Across the listing, count the lines that include the string "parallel". Give nothing besides the number.

§ Data to process:
Segment Open

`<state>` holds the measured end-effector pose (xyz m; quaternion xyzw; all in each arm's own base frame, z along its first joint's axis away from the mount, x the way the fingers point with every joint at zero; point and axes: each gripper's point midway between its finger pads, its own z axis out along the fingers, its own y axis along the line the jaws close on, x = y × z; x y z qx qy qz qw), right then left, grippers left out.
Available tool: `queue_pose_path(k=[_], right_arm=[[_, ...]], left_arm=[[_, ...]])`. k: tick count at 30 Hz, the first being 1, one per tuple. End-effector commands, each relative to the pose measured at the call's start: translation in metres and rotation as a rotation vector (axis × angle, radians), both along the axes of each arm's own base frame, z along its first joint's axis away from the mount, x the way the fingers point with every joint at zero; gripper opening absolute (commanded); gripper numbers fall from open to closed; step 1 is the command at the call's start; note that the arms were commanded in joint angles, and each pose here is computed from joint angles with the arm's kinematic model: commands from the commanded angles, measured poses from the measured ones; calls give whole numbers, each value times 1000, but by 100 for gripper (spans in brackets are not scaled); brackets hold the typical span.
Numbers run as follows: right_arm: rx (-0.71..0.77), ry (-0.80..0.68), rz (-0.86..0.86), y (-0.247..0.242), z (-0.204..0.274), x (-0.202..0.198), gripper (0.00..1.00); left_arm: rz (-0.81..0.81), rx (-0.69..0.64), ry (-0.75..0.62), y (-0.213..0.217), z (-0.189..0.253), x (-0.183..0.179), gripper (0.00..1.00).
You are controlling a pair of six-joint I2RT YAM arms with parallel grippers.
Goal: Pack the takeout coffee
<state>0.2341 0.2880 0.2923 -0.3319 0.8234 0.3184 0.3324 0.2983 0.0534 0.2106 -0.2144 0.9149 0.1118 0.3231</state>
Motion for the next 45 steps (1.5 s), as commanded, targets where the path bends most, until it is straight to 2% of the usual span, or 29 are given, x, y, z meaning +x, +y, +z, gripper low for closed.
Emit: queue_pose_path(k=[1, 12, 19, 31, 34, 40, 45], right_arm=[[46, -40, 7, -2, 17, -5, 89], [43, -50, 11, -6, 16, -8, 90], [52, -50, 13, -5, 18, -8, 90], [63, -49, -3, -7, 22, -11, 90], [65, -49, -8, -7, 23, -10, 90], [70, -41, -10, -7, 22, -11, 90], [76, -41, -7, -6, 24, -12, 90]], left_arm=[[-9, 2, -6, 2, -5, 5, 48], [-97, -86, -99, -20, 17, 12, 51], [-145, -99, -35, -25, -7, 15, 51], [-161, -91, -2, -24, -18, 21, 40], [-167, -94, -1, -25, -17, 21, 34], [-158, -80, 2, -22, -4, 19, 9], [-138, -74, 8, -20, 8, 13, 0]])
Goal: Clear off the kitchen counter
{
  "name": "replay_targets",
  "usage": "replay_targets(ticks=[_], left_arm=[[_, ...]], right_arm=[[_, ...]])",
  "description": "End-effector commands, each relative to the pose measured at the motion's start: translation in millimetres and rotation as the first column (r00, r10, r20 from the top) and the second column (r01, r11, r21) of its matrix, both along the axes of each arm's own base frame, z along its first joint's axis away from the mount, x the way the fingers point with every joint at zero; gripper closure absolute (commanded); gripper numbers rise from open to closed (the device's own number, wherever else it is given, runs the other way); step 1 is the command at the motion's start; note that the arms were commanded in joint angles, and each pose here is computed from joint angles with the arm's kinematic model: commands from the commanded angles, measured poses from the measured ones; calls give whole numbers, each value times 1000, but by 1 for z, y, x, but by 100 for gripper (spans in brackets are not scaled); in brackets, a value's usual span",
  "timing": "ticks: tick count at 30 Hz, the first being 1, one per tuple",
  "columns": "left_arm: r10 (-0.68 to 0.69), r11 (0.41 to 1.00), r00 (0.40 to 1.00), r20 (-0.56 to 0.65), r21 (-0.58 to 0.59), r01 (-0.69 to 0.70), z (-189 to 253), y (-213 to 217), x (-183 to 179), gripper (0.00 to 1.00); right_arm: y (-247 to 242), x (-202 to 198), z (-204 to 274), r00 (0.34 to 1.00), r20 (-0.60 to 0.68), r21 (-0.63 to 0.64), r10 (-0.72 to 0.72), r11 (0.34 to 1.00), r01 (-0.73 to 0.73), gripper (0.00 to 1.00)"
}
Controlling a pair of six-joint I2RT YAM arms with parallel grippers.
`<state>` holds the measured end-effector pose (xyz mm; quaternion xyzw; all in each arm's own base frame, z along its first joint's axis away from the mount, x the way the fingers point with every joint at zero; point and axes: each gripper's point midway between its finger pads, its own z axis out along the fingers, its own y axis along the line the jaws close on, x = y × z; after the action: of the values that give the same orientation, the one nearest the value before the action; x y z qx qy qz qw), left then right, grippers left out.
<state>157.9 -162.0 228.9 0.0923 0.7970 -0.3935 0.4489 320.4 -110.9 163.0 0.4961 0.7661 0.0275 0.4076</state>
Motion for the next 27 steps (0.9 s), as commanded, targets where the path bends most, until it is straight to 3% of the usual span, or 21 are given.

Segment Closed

§ Output: 2